Training Script for Reuse-VOS
This code implementation of CVPR 2021 paper : Learning Dynamic Network Using a Reuse Gate Function in Semi-supervised Video Object Segmentation.
Hard case (Ours, FRTM)
Easy case (Ours, FRTM)
Requirement
python package
- torch
- python-opencv
- skimage
- easydict
GPU support
- GPU Memory >= 11GB (RN18)
- CUDA >= 10.0
- pytorch >= 1.4.0
Datasets
DAVIS
To test the DAVIS validation split, download and unzip the 2017 480p trainval images and annotations here.
/path/DAVIS
|-- Annotations/
|-- ImageSets/
|-- JPEGImages/
YouTubeVOS
To test our validation split and the YouTubeVOS challenge 'valid' split, download YouTubeVOS 2018 and place it in this directory structure:
/path/ytvos2018
|-- train/
|-- train_all_frames/
|-- valid/
`-- valid_all_frames/
Release
DAVIS
model | Backbone | Training set | J & F 17 | J & F 16 | link |
---|---|---|---|---|---|
G-FRTM (t=1) | Resnet18 | Youtube-VOS + DAVIS | 71.7 | 80.9 | Google Drive |
G-FRTM (t=0.7) | Resnet18 | Youtube-VOS + DAVIS | 69.9 | 80.5 | same pth |
G-FRTM (t=1) | Resnet101 | Youtube-VOS + DAVIS | 76.4 | 84.3 | Google Drive |
G-FRTM (t=0.7) | Resnet101 | Youtube-VOS + DAVIS | 74.3 | 82.3 | same pth |
Youtube-VOS
model | Backbone | Training set | G | J-S | J-Us | F-S | F-Us | link |
---|---|---|---|---|---|---|---|---|
G-FRTM (t=1) | Resnet18 | Youtube-VOS | 63.8 | 68.3 | 55.2 | 70.6 | 61.0 | Google Drive |
G-FRTM (t=0.8) | Resnet18 | Youtube-VOS | 63.4 | 67.6 | 55.8 | 69.3 | 60.9 | same pth |
G-FRTM (t=0.7) | Resnet18 | Youtube-VOS | 62.7 | 67.1 | 55.2 | 68.2 | 60.1 | same pth |
We initialize orignal-FRTM layers from official FRTM repository weight for Youtube-VOS benchmark. S = Seen, Us = Unseen
Target model cache
Here is the cache file we used for ResNet18 file
Run
Train
Open train.py
and adjust the paths
dict to your dataset locations, checkpoint and tensorboard output directories and the place to cache target model weights.

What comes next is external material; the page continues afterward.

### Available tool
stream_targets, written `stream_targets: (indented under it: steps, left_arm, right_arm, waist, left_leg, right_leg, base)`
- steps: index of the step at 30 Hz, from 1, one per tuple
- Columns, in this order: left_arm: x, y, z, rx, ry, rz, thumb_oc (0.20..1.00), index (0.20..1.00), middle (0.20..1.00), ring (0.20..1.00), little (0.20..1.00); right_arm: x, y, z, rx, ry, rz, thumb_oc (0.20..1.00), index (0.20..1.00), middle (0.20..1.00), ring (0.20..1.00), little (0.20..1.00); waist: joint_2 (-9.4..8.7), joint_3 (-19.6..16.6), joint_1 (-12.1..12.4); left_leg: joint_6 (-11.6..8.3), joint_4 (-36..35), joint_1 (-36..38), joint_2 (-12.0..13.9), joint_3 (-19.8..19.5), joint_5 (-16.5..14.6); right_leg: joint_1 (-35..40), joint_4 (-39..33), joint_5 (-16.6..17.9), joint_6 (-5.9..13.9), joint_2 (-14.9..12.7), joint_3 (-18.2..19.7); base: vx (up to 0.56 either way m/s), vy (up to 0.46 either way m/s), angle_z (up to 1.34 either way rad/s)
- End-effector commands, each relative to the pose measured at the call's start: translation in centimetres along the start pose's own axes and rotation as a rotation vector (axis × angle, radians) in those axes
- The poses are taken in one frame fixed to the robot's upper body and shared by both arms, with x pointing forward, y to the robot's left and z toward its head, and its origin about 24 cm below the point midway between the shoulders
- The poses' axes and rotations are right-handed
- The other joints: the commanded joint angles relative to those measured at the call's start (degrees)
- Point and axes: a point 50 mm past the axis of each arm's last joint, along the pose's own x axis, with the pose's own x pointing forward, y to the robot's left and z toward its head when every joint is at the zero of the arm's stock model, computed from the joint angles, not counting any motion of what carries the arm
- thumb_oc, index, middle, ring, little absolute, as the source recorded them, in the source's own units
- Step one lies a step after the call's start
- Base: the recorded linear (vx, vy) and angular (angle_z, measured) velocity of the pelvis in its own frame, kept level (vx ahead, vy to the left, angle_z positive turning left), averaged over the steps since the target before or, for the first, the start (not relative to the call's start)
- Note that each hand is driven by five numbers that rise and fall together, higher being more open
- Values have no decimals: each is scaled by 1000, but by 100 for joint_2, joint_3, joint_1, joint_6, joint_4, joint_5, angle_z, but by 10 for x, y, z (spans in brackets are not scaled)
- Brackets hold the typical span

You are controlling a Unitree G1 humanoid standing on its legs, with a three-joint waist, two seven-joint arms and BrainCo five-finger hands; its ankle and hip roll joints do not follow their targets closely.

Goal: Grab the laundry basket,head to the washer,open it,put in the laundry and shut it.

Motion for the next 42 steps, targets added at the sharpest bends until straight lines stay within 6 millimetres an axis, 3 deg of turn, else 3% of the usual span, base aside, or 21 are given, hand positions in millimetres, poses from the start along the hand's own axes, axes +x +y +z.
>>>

To train a network, run following command.
python train.py --name <session-name> --ftext resnet18 --dset all --dev cuda:0
--name
is the name of save_dir name of current train --ftext
is the name of the feature extractor, either resnet18 or resnet101. --dset
is one of dv2017, ytvos2018 or all ("all" really means "both"). --dev
is the name of the device to train on. --m1
is the margin1 for training reuse gate, and we use 1.0 for DAVIS benchmark and 0.5 for Youtube-VOS benchmark. --m2
is the margin2 for training reuse gate, and we use 0.

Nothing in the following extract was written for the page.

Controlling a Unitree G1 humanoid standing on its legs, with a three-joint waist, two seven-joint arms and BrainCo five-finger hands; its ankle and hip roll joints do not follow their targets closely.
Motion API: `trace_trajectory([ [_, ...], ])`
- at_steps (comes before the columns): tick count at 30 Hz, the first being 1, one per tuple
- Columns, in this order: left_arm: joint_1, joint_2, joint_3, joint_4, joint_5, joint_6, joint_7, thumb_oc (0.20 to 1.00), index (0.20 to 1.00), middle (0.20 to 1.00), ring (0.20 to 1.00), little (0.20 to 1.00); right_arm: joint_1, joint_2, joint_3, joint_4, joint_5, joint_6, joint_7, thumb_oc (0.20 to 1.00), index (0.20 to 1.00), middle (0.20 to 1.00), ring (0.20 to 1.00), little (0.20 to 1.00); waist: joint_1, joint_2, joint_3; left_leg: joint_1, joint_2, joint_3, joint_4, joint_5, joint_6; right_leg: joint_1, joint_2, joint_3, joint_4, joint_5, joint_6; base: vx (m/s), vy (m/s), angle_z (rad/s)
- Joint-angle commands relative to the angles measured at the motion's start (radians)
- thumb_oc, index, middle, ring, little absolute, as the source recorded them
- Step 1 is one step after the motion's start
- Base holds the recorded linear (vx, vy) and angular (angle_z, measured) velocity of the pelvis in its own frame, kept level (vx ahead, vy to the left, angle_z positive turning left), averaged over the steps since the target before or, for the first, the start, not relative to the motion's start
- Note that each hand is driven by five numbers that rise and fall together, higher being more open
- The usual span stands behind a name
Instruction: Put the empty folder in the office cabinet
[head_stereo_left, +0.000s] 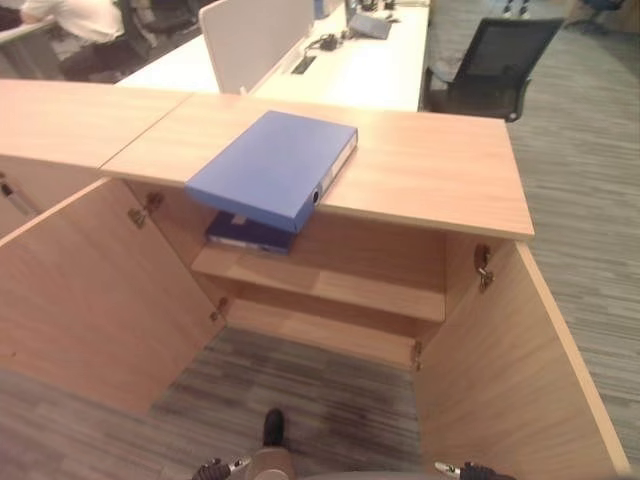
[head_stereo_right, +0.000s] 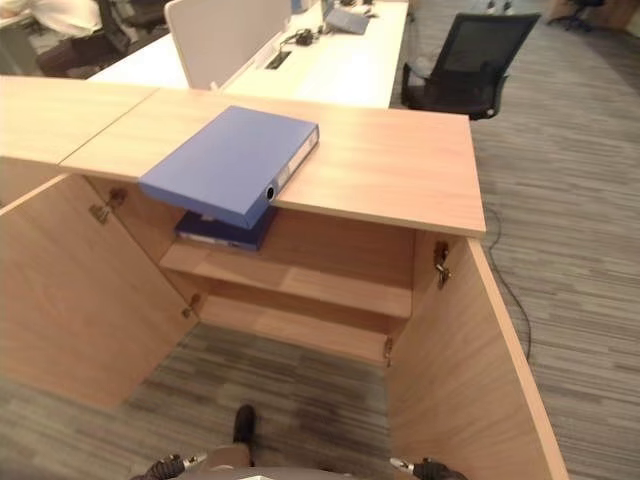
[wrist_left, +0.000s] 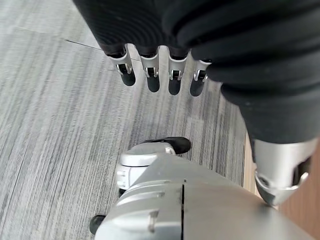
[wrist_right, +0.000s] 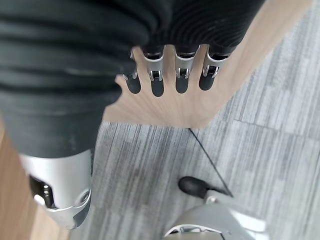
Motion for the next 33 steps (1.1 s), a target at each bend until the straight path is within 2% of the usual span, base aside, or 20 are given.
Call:
trace_trajectory([
  [1,-0.034,0.014,-0.043,0.018,0.021,-0.014,0.006,1.000,1.000,1.000,1.000,1.000,-0.026,0.005,-0.003,0.003,0.006,-0.013,0.003,1.000,1.000,1.000,1.000,1.000,0.012,0.005,-0.019,0.013,-0.053,0.038,0.008,-0.021,0.041,-0.047,-0.174,-0.021,0.051,0.032,0.155,0.19,0.335,-0.36],
  [6,-0.051,0.024,-0.051,-0.042,-0.005,-0.029,-0.003,1.000,1.000,1.000,1.000,1.000,-0.044,0.004,-0.041,-0.006,0.052,-0.015,-0.002,1.000,1.000,1.000,1.000,1.000,0.000,0.018,-0.025,0.039,-0.118,0.073,-0.003,-0.066,0.084,-0.080,-0.233,0.010,0.064,0.065,0.193,0.09,0.243,-0.22],
  [9,-0.055,0.031,-0.051,-0.074,-0.020,-0.037,-0.006,1.000,1.000,1.000,1.000,1.000,-0.051,-0.001,-0.055,-0.010,0.064,-0.017,-0.003,1.000,1.000,1.000,1.000,1.000,-0.002,0.024,-0.026,0.045,-0.141,0.086,-0.008,-0.081,0.096,-0.093,-0.253,0.015,0.071,0.077,0.206,0.06,0.190,-0.15],
  [10,-0.057,0.041,-0.056,-0.110,-0.028,-0.043,-0.012,1.000,1.000,1.000,1.000,1.000,-0.063,-0.008,-0.070,-0.003,0.072,-0.017,-0.003,1.000,1.000,1.000,1.000,1.000,-0.002,0.032,-0.027,0.054,-0.165,0.099,-0.008,-0.101,0.110,-0.103,-0.281,0.008,0.083,0.095,0.222,0.08,0.264,-0.16],
  [12,-0.057,0.041,-0.056,-0.110,-0.028,-0.043,-0.012,1.000,1.000,1.000,1.000,1.000,-0.063,-0.008,-0.070,-0.003,0.072,-0.017,-0.003,1.000,1.000,1.000,1.000,1.000,-0.002,0.032,-0.027,0.054,-0.165,0.100,-0.008,-0.101,0.111,-0.103,-0.281,0.008,0.083,0.095,0.222,0.05,0.150,-0.19],
  [13,-0.060,0.048,-0.058,-0.133,-0.036,-0.044,-0.017,1.000,1.000,1.000,1.000,1.000,-0.069,-0.014,-0.077,0.000,0.073,-0.014,-0.003,1.000,1.000,1.000,1.000,1.000,-0.004,0.036,-0.025,0.061,-0.180,0.104,-0.008,-0.111,0.120,-0.109,-0.301,0.001,0.104,0.108,0.229,0.05,0.119,-0.19],
  [17,-0.056,0.059,-0.059,-0.167,-0.046,-0.045,-0.025,1.000,1.000,1.000,1.000,1.000,-0.074,-0.016,-0.083,0.004,0.069,-0.012,-0.001,1.000,1.000,1.000,1.000,1.000,-0.001,0.038,-0.018,0.075,-0.196,0.112,-0.008,-0.126,0.135,-0.126,-0.327,-0.015,0.163,0.125,0.233,0.05,0.140,-0.04],
  [20,-0.042,0.077,-0.058,-0.231,-0.057,-0.040,-0.036,1.000,1.000,1.000,1.000,1.000,-0.077,-0.012,-0.073,0.004,0.061,-0.010,0.001,1.000,1.000,1.000,1.000,1.000,0.016,0.042,0.001,0.107,-0.197,0.135,-0.008,-0.161,0.144,-0.147,-0.361,-0.093,0.276,0.124,0.223,0.08,0.093,-0.12],
  [21,-0.040,0.078,-0.058,-0.233,-0.057,-0.039,-0.036,1.000,1.000,1.000,1.000,1.000,-0.076,-0.012,-0.072,0.003,0.061,-0.010,0.001,1.000,1.000,1.000,1.000,1.000,0.016,0.041,0.002,0.109,-0.198,0.135,-0.008,-0.162,0.145,-0.147,-0.363,-0.092,0.281,0.121,0.224,0.09,0.007,-0.36],
  [23,-0.032,0.088,-0.052,-0.258,-0.066,-0.035,-0.038,1.000,1.000,1.000,1.000,1.000,-0.081,-0.009,-0.062,0.001,0.059,-0.008,0.003,1.000,1.000,1.000,1.000,1.000,0.019,0.041,0.009,0.112,-0.187,0.153,-0.008,-0.152,0.148,-0.167,-0.336,-0.130,0.284,0.119,0.200,-0.01,-0.018,-0.25],
  [25,-0.023,0.090,-0.042,-0.275,-0.092,-0.035,-0.037,1.000,1.000,1.000,1.000,1.000,-0.088,-0.003,-0.047,-0.007,0.063,-0.011,0.003,1.000,1.000,1.000,1.000,1.000,0.017,0.038,0.015,0.118,-0.179,0.157,-0.008,-0.152,0.146,-0.212,-0.260,-0.137,0.264,0.096,0.179,0.01,-0.081,-0.25],
  [26,-0.019,0.091,-0.028,-0.299,-0.126,-0.031,-0.040,1.000,1.000,1.000,1.000,1.000,-0.090,-0.001,-0.042,-0.011,0.062,-0.014,0.002,1.000,1.000,1.000,1.000,1.000,0.010,0.036,0.028,0.131,-0.176,0.149,-0.006,-0.145,0.142,-0.227,-0.213,-0.117,0.228,0.080,0.180,0.03,-0.081,-0.44],
  [27,-0.018,0.091,-0.028,-0.299,-0.126,-0.031,-0.040,1.000,1.000,1.000,1.000,1.000,-0.091,-0.001,-0.042,-0.011,0.062,-0.014,0.002,1.000,1.000,1.000,1.000,1.000,0.010,0.036,0.029,0.132,-0.176,0.149,-0.007,-0.145,0.142,-0.226,-0.213,-0.117,0.227,0.081,0.180,0.04,-0.154,-0.31],
  [28,-0.006,0.086,-0.007,-0.342,-0.180,-0.035,-0.042,1.000,1.000,1.000,1.000,1.000,-0.079,0.011,-0.034,-0.017,0.075,-0.017,0.002,1.000,1.000,1.000,1.000,1.000,0.010,0.015,0.038,0.137,-0.176,0.143,0.019,-0.152,0.140,-0.198,-0.178,-0.093,0.172,0.079,0.165,0.05,-0.167,-0.06],
  [30,0.003,0.083,0.005,-0.364,-0.206,-0.035,-0.041,1.000,1.000,1.000,1.000,1.000,-0.073,0.017,-0.032,-0.020,0.078,-0.019,0.003,1.000,1.000,1.000,1.000,1.000,0.014,0.004,0.036,0.133,-0.171,0.141,0.040,-0.160,0.134,-0.182,-0.166,-0.089,0.145,0.081,0.158,0.04,-0.150,0.26],
  [33,0.037,0.083,0.030,-0.500,-0.303,-0.034,-0.047,1.000,1.000,1.000,1.000,1.000,-0.058,0.023,-0.034,-0.028,0.093,-0.019,0.001,1.000,1.000,1.000,1.000,1.000,0.026,-0.029,0.041,0.064,-0.131,0.137,0.190,-0.195,0.106,-0.138,-0.145,-0.111,0.088,0.080,0.142,-0.02,-0.209,0.21],
])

Replace "session-name" with whatever you like. Subdirectories with this name will be created under your checkpoint and tensorboard paths.
Eval
Open eval.py
and adjust the paths
dict to your dataset locations, checkpoint and tensorboard output directories and the place to cache target model weights.

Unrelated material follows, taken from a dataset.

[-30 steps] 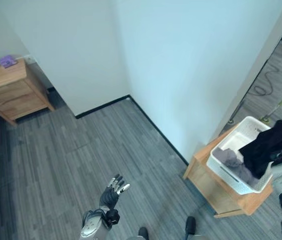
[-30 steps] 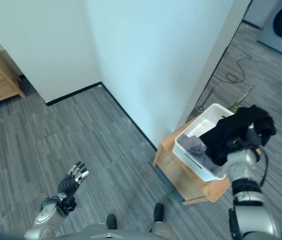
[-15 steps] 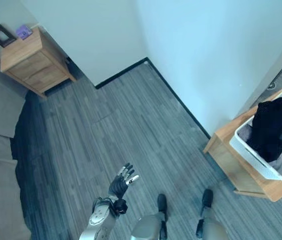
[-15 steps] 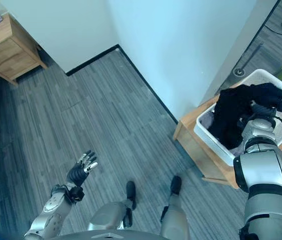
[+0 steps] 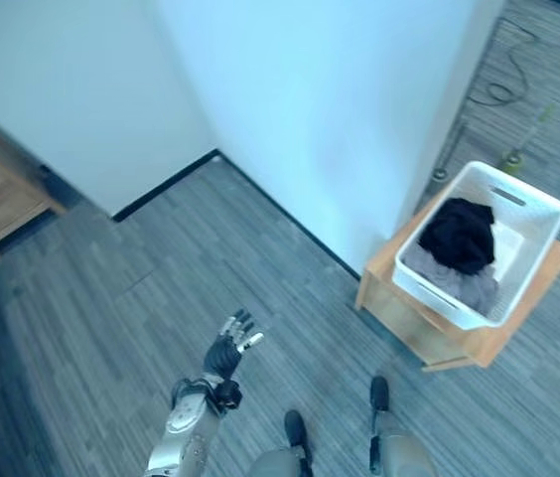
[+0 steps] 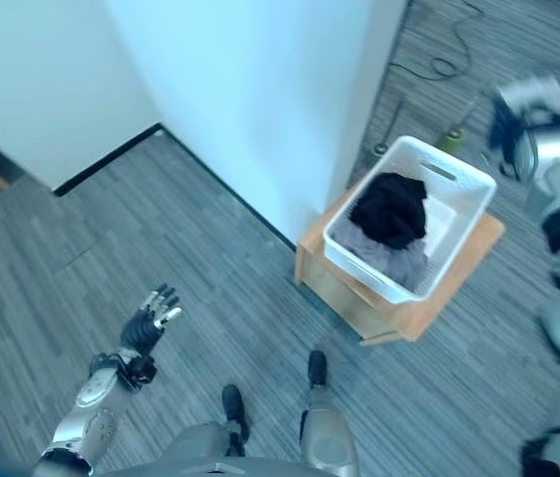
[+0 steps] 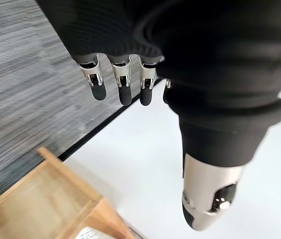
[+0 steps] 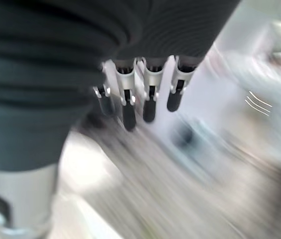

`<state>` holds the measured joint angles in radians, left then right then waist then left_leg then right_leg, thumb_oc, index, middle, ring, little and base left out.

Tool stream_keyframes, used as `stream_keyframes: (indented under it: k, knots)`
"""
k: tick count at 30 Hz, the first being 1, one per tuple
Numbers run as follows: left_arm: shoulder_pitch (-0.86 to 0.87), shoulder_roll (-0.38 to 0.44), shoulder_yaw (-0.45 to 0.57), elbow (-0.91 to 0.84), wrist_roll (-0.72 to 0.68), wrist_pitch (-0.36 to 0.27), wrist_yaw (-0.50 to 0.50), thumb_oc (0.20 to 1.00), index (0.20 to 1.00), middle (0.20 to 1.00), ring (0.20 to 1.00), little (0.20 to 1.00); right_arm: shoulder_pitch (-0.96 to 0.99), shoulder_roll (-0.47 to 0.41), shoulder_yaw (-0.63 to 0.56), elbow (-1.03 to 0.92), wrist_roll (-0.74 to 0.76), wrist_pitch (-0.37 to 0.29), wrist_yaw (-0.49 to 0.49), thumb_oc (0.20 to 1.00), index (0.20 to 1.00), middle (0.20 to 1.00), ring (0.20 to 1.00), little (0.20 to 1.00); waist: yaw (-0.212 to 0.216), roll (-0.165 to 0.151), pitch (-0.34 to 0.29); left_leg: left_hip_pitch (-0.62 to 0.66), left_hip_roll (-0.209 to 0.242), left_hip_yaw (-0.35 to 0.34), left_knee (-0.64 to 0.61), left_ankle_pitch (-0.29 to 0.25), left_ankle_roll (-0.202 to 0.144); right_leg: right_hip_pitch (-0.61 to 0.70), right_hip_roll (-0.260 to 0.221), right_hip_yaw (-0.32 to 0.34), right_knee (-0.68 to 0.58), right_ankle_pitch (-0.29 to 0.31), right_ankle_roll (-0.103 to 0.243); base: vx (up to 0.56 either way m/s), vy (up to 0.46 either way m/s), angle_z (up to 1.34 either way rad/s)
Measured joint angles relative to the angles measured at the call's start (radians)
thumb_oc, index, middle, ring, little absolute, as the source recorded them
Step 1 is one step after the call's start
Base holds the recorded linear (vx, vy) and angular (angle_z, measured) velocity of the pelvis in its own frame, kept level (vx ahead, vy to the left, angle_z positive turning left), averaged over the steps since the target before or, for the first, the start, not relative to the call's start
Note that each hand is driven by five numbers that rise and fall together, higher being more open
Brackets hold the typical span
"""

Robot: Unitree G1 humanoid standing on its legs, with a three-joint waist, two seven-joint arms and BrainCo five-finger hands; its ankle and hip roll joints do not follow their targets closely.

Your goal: Pick up bed clothes into laundry basket.

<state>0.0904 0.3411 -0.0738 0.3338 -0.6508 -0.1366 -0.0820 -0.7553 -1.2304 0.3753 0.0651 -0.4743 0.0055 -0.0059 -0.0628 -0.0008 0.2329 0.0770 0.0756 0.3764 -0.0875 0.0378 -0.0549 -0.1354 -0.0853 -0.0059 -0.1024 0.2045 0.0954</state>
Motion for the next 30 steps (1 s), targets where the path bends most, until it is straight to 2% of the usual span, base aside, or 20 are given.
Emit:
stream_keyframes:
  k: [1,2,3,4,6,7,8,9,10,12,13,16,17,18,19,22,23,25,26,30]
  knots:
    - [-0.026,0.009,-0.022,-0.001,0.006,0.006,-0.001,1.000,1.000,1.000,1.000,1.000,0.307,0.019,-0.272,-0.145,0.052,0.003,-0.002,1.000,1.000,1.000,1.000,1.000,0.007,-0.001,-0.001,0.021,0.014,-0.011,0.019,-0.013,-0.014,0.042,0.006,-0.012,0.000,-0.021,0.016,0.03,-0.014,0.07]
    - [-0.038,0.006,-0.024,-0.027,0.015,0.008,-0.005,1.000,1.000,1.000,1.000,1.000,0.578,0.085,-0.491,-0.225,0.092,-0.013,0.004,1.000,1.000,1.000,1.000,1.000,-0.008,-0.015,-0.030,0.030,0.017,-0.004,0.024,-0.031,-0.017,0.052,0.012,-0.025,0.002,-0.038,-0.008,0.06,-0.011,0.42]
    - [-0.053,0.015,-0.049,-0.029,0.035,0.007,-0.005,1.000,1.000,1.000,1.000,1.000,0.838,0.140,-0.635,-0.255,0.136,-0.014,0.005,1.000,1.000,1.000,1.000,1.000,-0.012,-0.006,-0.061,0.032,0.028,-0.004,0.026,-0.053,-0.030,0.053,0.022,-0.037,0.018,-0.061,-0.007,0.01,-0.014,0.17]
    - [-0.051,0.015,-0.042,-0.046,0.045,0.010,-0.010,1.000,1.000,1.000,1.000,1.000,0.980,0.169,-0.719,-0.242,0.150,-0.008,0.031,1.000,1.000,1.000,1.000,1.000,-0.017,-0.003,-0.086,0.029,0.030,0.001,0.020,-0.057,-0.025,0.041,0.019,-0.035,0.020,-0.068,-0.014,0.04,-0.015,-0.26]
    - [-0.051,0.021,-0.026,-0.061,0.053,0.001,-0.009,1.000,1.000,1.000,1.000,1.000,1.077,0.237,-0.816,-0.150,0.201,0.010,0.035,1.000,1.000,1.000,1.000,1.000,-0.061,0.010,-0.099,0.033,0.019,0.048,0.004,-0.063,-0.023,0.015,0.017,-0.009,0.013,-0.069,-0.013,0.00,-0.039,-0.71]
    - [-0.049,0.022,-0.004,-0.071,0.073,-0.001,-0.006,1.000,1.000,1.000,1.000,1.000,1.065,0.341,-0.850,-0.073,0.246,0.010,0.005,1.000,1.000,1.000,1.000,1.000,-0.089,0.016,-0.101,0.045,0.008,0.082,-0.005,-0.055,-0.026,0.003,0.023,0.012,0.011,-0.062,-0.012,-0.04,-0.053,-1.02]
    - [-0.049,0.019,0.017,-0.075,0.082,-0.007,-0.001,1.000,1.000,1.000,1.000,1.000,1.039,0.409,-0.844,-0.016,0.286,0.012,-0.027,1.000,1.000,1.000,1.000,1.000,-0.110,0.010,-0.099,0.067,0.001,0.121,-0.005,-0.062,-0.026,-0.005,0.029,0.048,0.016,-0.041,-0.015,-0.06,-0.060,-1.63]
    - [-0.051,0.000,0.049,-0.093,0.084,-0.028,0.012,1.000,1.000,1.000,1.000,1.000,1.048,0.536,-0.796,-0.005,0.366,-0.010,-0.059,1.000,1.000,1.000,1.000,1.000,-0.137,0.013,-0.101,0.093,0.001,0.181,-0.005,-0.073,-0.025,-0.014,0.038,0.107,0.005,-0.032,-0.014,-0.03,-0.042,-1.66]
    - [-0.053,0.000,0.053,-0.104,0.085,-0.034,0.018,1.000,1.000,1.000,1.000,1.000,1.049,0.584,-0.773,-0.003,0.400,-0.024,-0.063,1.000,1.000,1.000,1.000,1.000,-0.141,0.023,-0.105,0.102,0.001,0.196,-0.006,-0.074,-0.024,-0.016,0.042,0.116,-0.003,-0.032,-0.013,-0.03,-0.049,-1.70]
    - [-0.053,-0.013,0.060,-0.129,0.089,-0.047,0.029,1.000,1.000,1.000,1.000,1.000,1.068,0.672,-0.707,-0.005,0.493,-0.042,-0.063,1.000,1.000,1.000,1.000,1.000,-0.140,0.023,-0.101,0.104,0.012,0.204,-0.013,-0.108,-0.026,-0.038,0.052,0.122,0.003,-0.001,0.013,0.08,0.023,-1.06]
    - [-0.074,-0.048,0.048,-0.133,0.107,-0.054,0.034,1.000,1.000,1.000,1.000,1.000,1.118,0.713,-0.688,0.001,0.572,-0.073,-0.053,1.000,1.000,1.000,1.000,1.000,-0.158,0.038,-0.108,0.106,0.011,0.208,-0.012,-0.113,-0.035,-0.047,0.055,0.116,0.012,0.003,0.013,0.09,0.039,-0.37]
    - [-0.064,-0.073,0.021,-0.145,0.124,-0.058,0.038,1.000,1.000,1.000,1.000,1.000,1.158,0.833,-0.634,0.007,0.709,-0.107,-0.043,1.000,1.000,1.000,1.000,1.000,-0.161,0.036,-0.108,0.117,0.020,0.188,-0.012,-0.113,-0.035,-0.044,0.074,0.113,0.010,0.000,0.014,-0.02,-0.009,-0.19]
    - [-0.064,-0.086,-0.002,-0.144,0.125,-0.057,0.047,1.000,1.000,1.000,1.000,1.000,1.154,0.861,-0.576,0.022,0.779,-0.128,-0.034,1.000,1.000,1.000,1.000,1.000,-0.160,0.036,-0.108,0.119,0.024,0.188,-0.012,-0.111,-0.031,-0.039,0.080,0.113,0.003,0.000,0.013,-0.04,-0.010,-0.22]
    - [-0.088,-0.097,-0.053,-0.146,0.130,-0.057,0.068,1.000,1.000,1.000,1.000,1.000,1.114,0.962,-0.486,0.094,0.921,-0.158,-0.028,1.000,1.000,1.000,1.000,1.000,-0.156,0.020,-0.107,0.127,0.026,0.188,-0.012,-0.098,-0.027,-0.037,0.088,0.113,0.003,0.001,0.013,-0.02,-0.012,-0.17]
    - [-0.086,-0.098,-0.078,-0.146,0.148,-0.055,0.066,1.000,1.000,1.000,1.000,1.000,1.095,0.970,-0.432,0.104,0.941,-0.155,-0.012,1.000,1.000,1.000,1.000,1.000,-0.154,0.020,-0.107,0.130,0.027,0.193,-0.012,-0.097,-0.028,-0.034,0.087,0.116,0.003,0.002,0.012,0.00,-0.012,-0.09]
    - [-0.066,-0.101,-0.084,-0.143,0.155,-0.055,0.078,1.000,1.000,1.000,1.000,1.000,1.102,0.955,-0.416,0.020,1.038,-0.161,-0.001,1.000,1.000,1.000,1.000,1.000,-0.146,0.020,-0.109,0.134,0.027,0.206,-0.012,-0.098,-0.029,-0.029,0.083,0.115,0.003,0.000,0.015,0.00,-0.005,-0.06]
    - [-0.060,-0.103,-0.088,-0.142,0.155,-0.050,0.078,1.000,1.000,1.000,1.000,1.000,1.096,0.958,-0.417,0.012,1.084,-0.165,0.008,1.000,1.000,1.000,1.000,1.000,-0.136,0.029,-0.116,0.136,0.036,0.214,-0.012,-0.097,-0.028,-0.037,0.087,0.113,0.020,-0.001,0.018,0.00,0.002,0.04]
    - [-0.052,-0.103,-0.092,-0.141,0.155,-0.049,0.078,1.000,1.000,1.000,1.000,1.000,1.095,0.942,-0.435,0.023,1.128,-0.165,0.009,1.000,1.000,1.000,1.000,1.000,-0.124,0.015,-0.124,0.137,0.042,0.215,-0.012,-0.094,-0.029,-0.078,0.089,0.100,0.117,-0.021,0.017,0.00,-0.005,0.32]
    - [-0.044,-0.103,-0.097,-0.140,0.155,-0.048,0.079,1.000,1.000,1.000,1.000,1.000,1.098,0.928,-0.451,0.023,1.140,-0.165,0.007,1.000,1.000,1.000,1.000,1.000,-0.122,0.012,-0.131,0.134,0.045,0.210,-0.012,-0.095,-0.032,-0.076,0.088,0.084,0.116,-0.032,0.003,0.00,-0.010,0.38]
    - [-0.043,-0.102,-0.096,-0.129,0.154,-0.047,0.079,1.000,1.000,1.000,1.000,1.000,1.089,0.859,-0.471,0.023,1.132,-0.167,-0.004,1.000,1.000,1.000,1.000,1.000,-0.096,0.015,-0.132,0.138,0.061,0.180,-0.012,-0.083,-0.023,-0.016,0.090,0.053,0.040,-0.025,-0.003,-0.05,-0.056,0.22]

To train a network, run following command.
python evaluate.py --ftext resnet18 --dset dv2017val --dev cuda:0
--ftext
is the name of the feature extractor, either resnet18 or resnet101. --dset
is one of dv2016val, dv2017val, yt2018jjval, yt2018val or yt2018valAll --dev
is the name of the device to eval on. --TH
Threshold for tau default= 0.7
The inference results will be saved at ${ROOT}/${result}
. It is better to check multiple pth file for good accuracy.
Acknowledgement
This codebase borrows the code and structure from official FRTM repository. We are grateful to Facebook Inc. with valuable discussions.
Reference
The codebase is built based on following works
@misc{park2020learning,
title={Learning Dynamic Network Using a Reuse Gate Function in Semi-supervised Video Object Segmentation},
author={Hyojin Park and Jayeon Yoo and Seohyeong Jeong and Ganesh Venkatesh and Nojun Kwak},
year={2020},
eprint={2012.11655},
archivePrefix={arXiv},
primaryClass={cs.CV}
}